§ **TASK OBJECTIVE**:
Look below for the line holding "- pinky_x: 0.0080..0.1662" and the line holding "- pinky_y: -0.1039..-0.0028". Transcribe exactly those lines and all lines between them, nothing more.

§ **STORED DATA**:
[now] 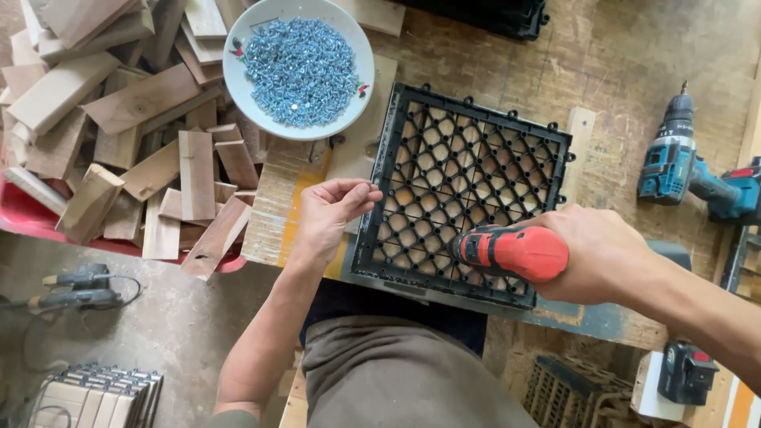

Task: Assembling a wooden floor tile by placing slats into a plastic grid and fastening them with screws using a power drill.

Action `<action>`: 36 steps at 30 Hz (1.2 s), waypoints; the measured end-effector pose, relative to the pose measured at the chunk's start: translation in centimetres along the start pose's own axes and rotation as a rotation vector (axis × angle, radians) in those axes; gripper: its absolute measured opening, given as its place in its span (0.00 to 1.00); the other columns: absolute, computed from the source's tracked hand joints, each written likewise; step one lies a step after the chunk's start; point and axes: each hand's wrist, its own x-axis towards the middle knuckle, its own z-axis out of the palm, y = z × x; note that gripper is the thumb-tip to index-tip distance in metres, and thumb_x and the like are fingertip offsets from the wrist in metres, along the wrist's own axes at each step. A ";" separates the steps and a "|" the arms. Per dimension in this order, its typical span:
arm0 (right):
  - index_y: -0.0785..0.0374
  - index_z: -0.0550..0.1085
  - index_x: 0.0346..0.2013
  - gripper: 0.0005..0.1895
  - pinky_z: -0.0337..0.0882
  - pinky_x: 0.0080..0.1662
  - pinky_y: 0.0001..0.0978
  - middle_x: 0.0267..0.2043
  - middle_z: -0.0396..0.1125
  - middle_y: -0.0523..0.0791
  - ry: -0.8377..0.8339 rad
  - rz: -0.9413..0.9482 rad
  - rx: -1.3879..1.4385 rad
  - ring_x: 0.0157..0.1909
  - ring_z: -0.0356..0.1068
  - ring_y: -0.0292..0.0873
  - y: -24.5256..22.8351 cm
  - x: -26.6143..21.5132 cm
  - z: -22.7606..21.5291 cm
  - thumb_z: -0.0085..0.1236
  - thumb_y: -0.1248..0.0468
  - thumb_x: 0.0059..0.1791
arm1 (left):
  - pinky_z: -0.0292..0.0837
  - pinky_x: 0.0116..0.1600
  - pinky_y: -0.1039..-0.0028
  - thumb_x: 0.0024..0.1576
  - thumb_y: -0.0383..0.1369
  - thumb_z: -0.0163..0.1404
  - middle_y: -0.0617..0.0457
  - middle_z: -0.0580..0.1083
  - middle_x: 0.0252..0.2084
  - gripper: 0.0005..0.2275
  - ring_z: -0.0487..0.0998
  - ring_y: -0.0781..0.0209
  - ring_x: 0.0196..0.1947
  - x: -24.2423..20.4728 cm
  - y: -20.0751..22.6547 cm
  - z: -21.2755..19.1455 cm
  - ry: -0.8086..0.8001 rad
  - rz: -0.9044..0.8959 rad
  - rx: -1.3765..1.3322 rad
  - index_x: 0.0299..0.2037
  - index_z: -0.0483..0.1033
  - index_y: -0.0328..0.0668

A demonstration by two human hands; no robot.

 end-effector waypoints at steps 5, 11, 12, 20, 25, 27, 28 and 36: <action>0.23 0.73 0.51 0.24 0.74 0.37 0.37 0.29 0.75 0.36 0.013 -0.085 -0.042 0.32 0.74 0.42 -0.1 -0.7 0.1 0.51 0.53 0.42 | 0.83 0.49 0.78 0.58 0.20 0.54 0.37 0.82 0.41 0.08 0.85 0.55 0.43 -1.1 0.3 0.6 -0.089 0.049 0.094 0.45 0.81 0.25; 0.19 0.66 0.64 0.38 0.76 0.45 0.43 0.50 0.77 0.32 0.197 -0.239 0.074 0.44 0.79 0.46 2.8 -1.9 4.9 0.56 0.48 0.38 | 0.82 0.35 0.79 0.57 0.24 0.57 0.37 0.82 0.35 0.09 0.85 0.57 0.31 -3.1 -1.0 2.9 -0.186 -0.057 0.110 0.45 0.79 0.25; 0.21 0.68 0.63 0.38 0.75 0.45 0.42 0.50 0.77 0.32 0.283 -0.237 0.158 0.44 0.80 0.46 3.8 -1.8 6.4 0.60 0.44 0.36 | 0.83 0.37 0.79 0.57 0.23 0.57 0.37 0.82 0.36 0.09 0.85 0.57 0.32 -3.3 -2.0 2.7 -0.266 -0.068 0.099 0.45 0.80 0.26; 0.54 0.80 0.30 0.11 0.72 0.33 0.29 0.21 0.71 0.37 0.803 -0.561 1.036 0.23 0.68 0.36 7.3 0.6 19.6 0.71 0.60 0.34 | 0.82 0.36 0.82 0.59 0.29 0.55 0.37 0.81 0.39 0.09 0.85 0.59 0.33 -3.4 -6.6 4.0 -0.325 -0.237 -0.142 0.41 0.78 0.27; 0.58 0.80 0.30 0.10 0.74 0.34 0.29 0.23 0.72 0.38 0.748 -0.580 1.110 0.24 0.68 0.37 6.5 0.4 20.0 0.68 0.64 0.35 | 0.83 0.37 0.81 0.61 0.28 0.54 0.34 0.81 0.42 0.06 0.85 0.58 0.34 -3.8 -7.0 5.0 -0.379 -0.302 -0.233 0.40 0.76 0.28; 0.55 0.80 0.28 0.08 0.68 0.29 0.29 0.16 0.66 0.37 0.799 -0.595 0.984 0.20 0.62 0.37 6.9 1.2 20.6 0.69 0.62 0.35 | 0.83 0.38 0.82 0.61 0.26 0.54 0.37 0.81 0.38 0.06 0.85 0.57 0.35 -3.9 -6.9 5.0 -0.364 -0.322 -0.231 0.40 0.77 0.28; 0.55 0.80 0.28 0.08 0.68 0.29 0.29 0.16 0.66 0.37 0.799 -0.600 0.985 0.20 0.62 0.37 7.0 1.4 20.8 0.69 0.62 0.35 | 0.83 0.38 0.82 0.61 0.26 0.54 0.37 0.81 0.38 0.06 0.85 0.57 0.35 -3.8 -6.7 5.1 -0.362 -0.319 -0.230 0.40 0.77 0.28; 0.53 0.84 0.35 0.15 0.73 0.35 0.29 0.21 0.75 0.37 0.727 -0.501 1.122 0.25 0.70 0.35 7.1 2.7 22.9 0.73 0.62 0.34 | 0.83 0.36 0.82 0.60 0.26 0.54 0.35 0.81 0.35 0.07 0.85 0.58 0.32 -3.7 -6.5 5.1 -0.341 -0.381 -0.176 0.42 0.75 0.26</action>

§ **ANSWER SECTION**:
  - pinky_x: 0.0080..0.1662
  - pinky_y: 0.0001..0.0978
  - middle_x: 0.0267..0.2043
  - middle_z: -0.0396..0.1125
  - middle_y: -0.0523..0.0791
  - ry: -0.8377..0.8339 rad
  - rz: -0.9413..0.9482 rad
  - rx: -1.3879..1.4385 rad
  - ring_x: 0.0157..0.1909
  - ring_z: -0.0356..0.1068
  - ring_y: -0.0292..0.0873
  - y: -24.5256..22.8351 cm
  - x: -26.6143..21.5132 cm
  - z: -22.7606..21.5291 cm
  - thumb_z: -0.0085..0.1236
  - thumb_y: -0.1248..0.0468
  - thumb_x: 0.0059..0.1791
arm1 (left):
  - pinky_z: -0.0292..0.0837
  - pinky_x: 0.0116..0.1600
  - pinky_y: -0.1039..-0.0028

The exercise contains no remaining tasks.